In welcher Beziehung steht und/oder repräsentiert der visuelle Aspekt deine Musik?
Interessanterweise wird meine Musik tatsächlich gerne mit offenen Landschaften assoziiert. Vielleicht liegt das an der Langsamkeit und dem Raum, den ich den Pausen zwischen den Tönen gerne einräume. Ich finde das manchmal ganz erstaunlich, weil ich ganz andere Vorstellungen dazu hatte. Das erste Mal, als meine Musik als Hintergrundmusik für einen Kurzfilm genutzt wurde, war ich total perplex. Das Stück war ein Schlaflied für elektrische Ukulele und Garageband und wurde in einem komödiantischen Kontext verwendet. Der Film hieß übrigens „Shave Ice is nice“ (2011), ich fand ihn wirklich lustig.

Wenn du einen Film auswählen und deine Musik als Soundtrack einfügen könntest – welcher Film wäre das?
Ich habe mal darüber nachgedacht alte Stummfilme zu vertonen, bin aber vor der Rechteproblematik zurückgeschreckt. „Metropolis“ wäre in dem Zusammenhang toll. Aber der wurde schon genug verwurstet und es wäre vermessen, da meine Musik ins Spiel zu bringen.

Vor kurzem ist dein neues Album Abstracted erschienen. Wie entstehen deine Stücke bzw. deine Kompositionen?
Abstracted besteht ja aus sehr ruhigen Klavierstücken. Ich habe von Juni bis Dezember 2020 mit größeren Pausen an den Tracks gearbeitet.
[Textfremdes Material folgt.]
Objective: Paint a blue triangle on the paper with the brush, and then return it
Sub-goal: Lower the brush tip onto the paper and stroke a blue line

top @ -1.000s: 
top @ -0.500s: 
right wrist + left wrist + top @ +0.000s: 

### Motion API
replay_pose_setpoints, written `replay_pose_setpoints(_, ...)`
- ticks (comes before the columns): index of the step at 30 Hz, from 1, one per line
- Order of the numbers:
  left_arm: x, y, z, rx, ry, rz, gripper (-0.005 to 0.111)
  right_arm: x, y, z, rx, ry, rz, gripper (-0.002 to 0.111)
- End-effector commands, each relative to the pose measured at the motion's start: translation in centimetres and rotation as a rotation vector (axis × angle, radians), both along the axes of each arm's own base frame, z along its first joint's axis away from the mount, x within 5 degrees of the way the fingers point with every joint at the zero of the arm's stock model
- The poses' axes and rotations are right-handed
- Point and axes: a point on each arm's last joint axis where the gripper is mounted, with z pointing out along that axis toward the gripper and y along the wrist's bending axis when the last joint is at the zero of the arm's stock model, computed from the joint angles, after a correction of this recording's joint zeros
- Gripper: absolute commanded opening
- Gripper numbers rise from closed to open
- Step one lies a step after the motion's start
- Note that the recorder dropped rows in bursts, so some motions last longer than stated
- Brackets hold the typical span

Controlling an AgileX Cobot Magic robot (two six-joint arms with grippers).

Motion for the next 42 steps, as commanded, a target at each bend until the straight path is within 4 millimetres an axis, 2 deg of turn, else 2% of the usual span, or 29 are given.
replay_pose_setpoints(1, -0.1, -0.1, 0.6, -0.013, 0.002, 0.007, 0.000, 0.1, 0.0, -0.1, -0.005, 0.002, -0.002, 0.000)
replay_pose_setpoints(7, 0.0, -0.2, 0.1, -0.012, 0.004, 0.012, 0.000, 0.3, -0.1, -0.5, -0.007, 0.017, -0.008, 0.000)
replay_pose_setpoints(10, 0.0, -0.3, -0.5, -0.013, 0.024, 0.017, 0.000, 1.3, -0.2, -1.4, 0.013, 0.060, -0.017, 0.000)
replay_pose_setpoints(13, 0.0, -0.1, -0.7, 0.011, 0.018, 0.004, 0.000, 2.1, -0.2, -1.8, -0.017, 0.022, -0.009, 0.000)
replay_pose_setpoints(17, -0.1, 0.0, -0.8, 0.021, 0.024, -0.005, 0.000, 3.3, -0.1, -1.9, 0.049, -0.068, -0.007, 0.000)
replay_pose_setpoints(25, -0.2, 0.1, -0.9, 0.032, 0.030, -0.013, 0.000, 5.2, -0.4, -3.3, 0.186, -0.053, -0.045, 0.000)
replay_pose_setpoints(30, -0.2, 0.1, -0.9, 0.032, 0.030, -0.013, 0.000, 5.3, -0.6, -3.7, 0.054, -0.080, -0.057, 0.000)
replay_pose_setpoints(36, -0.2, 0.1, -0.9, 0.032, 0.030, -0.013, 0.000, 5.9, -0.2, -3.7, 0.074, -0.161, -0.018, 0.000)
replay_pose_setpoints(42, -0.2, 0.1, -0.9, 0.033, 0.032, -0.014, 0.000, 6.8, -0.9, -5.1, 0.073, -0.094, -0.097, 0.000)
Meist improvisiere ich einfach, nehme das direkt auf und verändere danach oft exzessiv die Strukturen und Details der Stücke. Das kann dann Wochen dauern bis ich einigermaßen zufrieden bin. Manchmal ist ein Track aber auch in 30 Minuten komplett produziert. Das ist ganz unterschiedlich.

Die Einflüsse, die du in deiner Musik verarbeitest, würden wir die auch in deiner Plattensammlung oder auf deiner Playlist wiederfinden? Welche Musik hörst du gerade besonders gerne?
Oh, ich glaube schon, dass sich die Einflüsse in meiner Sammlung wiederfinden. Ich komme ja vom Wave und Synthpop und da würde man einiges finden, auch viel Klassik. Ich liebe die Musik von Erik Satie und ich fürchte, das hört man auch. Im Moment verschlinge ich regelmäßig die Klavieretüden von Philip Glass in der Interpretation von Maki Namekawa.
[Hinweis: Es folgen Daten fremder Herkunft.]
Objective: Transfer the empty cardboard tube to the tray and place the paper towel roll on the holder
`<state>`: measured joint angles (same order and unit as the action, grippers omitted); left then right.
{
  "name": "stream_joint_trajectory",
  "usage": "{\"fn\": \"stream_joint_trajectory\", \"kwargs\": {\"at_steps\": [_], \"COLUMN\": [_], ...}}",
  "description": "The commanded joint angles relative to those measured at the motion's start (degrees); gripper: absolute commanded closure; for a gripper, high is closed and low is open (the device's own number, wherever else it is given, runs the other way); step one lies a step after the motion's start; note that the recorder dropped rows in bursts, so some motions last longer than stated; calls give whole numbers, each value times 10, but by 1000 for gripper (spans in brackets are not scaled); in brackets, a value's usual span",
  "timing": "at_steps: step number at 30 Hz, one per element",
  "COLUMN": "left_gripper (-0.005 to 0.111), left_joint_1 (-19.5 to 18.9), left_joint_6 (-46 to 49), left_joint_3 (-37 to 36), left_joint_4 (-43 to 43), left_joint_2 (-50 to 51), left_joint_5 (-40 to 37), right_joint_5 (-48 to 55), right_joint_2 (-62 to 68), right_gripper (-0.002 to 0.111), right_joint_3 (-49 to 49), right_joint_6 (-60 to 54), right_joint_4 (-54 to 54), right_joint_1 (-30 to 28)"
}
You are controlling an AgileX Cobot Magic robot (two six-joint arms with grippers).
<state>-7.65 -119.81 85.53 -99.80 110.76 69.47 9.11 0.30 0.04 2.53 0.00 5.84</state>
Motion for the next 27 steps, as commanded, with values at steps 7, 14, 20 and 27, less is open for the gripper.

Was ist die überraschendste CD /LP in deinem Regal?
MAD – Wie es tönt und stöhnt! (lacht)

Alkohol ist bekanntlich auch keine Lösung – eine Alk-Kombination, nach der du ganz sicher keine Probleme mehr hast?
Ich trinke eigentlich keinen Alkohol. In jungen Jahren trug ich aber nicht ganz ohne Grund den Spitznamen Tom Bailey. (lacht)

Welches Instrument wird sicherlich NIE in einem Earlyguard Song zu hören sein?
Ich würde kein Instrument ausschließen. Gerade das Experimentieren mit ungewöhnlichen Kombinationen hat seinen Reiz. Allerdings würde zum Beispiel ein Alphorn wohl nicht in mein kleines Laboratorium passen.
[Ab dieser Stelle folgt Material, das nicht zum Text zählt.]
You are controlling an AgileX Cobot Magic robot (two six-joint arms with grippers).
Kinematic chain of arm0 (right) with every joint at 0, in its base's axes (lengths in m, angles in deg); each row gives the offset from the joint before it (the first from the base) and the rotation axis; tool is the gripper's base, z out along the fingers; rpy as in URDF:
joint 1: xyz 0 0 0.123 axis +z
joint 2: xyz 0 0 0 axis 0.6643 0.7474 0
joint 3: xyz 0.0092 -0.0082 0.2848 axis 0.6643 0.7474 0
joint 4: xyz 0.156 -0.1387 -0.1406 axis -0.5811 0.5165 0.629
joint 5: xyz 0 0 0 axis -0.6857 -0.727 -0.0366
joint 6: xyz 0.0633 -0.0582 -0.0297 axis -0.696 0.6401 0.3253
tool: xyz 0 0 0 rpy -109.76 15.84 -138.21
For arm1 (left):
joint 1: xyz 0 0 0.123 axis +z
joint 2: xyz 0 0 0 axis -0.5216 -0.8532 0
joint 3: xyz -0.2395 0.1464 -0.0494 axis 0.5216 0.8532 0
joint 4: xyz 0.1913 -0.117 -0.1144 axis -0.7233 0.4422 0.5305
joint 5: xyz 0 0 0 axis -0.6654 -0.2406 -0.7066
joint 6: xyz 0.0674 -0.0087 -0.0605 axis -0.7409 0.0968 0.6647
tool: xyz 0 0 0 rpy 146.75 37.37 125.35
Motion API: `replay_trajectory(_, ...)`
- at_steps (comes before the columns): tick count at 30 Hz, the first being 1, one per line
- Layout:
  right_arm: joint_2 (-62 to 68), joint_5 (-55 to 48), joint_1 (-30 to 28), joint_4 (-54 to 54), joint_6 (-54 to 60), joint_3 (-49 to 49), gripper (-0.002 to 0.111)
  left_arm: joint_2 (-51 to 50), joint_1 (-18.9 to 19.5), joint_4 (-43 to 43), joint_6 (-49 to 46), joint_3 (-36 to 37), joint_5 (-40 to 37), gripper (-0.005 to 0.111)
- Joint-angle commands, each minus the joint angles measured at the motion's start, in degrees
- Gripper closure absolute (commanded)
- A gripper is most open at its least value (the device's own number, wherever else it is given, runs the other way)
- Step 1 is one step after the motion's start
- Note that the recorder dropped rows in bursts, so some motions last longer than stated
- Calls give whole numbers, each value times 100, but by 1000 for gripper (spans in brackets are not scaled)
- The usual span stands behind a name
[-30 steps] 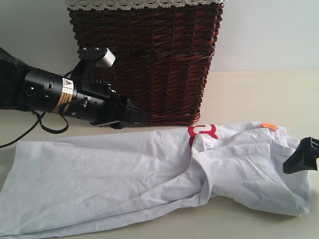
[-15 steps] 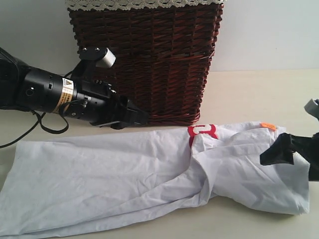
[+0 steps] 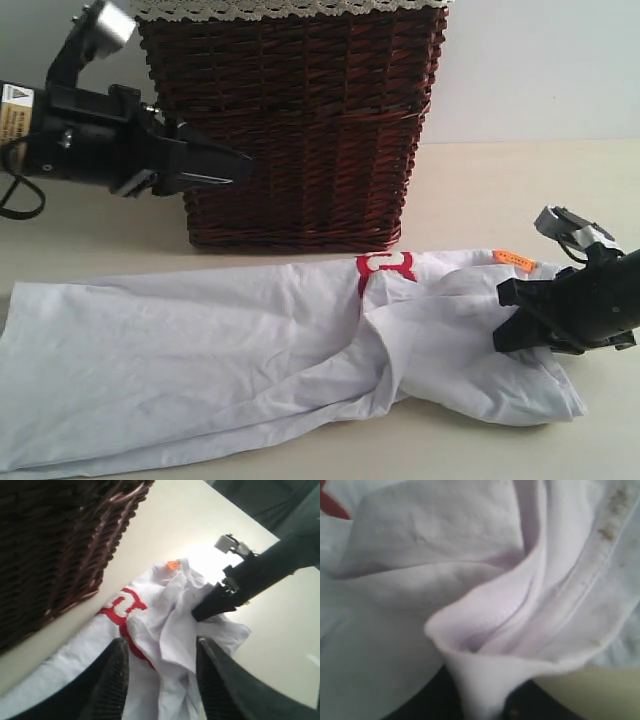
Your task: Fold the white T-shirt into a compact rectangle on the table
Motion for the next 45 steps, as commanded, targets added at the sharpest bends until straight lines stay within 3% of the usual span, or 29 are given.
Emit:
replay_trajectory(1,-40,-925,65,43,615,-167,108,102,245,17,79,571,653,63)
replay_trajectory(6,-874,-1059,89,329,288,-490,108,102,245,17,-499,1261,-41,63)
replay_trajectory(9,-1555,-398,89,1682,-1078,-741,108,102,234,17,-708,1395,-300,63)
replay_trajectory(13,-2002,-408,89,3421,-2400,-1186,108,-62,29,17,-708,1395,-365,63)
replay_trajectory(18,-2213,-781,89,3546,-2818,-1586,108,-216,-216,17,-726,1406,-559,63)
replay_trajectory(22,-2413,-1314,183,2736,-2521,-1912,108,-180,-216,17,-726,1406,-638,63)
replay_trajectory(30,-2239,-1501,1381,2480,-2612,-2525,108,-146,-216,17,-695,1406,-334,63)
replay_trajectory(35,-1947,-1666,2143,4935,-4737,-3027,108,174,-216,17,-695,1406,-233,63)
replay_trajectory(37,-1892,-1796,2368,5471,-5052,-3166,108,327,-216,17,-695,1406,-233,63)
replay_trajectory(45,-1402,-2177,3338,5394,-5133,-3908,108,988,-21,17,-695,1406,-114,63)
Was bedeutet es für dich Musik zu machen? Gibt es noch andere Projekte, in die du soviel Kreativität und Leidenschaft steckst?
Musik ist für mich DER kreative Ausgleich zum täglichen Wahnsinn. Ich habe schon als Jugendlicher meine eigene Musik auf Kassetten verewigt und werde sicherlich nie damit aufhören Musik zu machen. Das war auch der Grund, meine Aufnahmen zu veröffentlichen. Ich mach sie halt sowieso. Für andere Projekte bleibt neben der Musik, dem Job und der Familie nicht viel Zeit. Auf Spaziergängen fotografiere ich manchmal mit dem iPhone, wenn mich ein Motiv anspricht. Dazu nutze ich seit mittlerweile 10 Jahren die App „Hipstamatic“, die alte Kamerasysteme simuliert.

Was sind deine Pläne, was wünscht du dir?
Pläne schmiede ich eigentlich nicht. Da ich mit meiner Musik kein Geld verdiene, sondern sie unbelastet von jeglichem Druck produzieren kann, wann und wie ich will, bin ich mit der Situation sehr glücklich. Ich wünsche mir, dass ich diesen Luxus weiter wertschätzen kann.